■ Available data:
== Segment start ==
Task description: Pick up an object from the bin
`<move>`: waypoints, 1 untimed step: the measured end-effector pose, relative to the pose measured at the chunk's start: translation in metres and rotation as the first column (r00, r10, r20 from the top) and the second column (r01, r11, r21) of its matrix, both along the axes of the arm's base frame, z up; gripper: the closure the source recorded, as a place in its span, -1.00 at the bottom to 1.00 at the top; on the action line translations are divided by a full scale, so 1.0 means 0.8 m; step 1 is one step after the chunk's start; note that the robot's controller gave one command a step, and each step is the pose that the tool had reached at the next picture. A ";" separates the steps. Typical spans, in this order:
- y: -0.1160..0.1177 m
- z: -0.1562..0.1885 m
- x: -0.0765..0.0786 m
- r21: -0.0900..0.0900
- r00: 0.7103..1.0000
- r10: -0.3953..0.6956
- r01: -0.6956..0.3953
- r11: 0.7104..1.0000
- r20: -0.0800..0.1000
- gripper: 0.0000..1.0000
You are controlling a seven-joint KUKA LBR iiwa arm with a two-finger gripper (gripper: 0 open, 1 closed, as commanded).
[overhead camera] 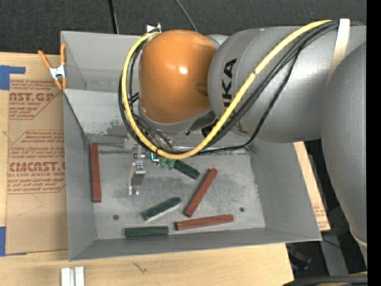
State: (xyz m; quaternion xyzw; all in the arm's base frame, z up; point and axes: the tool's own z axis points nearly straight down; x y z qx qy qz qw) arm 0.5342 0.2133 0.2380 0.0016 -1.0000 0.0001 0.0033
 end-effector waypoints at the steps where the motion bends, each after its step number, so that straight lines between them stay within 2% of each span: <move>1: -0.001 0.006 0.002 0.001 1.000 -0.002 0.002 1.000 0.008 -1.00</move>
Offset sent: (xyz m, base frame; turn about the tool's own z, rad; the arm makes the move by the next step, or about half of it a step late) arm -0.0523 -0.0520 -0.0863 -0.1568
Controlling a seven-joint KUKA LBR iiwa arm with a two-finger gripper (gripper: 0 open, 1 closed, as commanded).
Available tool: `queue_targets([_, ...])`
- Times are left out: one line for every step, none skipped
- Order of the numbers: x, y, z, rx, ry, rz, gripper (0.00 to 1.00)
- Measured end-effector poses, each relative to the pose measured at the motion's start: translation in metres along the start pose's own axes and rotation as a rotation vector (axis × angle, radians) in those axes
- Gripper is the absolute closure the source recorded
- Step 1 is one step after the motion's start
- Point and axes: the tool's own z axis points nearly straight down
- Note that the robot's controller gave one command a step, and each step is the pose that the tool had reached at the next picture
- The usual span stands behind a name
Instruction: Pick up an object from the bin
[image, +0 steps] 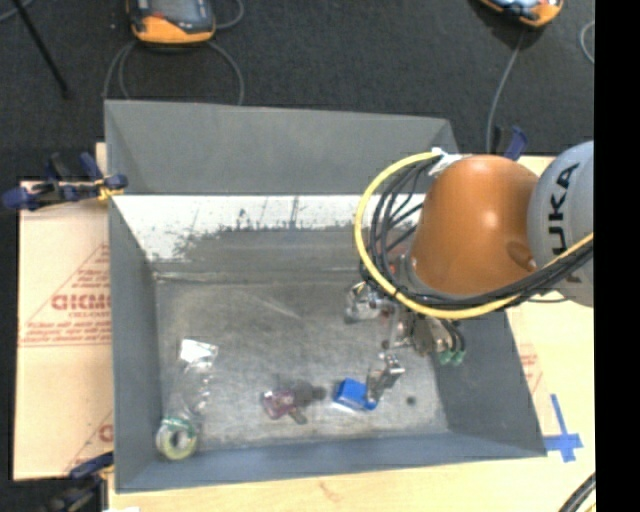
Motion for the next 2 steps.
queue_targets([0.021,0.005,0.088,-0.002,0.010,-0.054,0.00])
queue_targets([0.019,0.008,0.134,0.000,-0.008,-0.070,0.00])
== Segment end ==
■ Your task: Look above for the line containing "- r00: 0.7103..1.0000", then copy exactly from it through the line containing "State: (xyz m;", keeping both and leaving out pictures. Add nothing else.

■ Response to the task:
- r00: 0.7103..1.0000
- r10: -0.3953..0.6956
- r01: -0.6956..0.3953
- r11: 0.7104..1.0000
- r20: -0.0800..0.1000
- gripper: 0.0000..1.0000
You are controlling a seven-joint KUKA LBR iiwa arm with a two-finger gripper (gripper: 0 open, 1 closed, as commanded).
[overhead camera] 
State: (xyz m; quaternion xyzw; all in the arm's base frame, z up; point and axes: the tool's own z axis points nearly straight down; x y z qx qy qz qw) arm 0.5342 0.2133 0.2380 0.0016 -1.0000 0.0001 0.0033

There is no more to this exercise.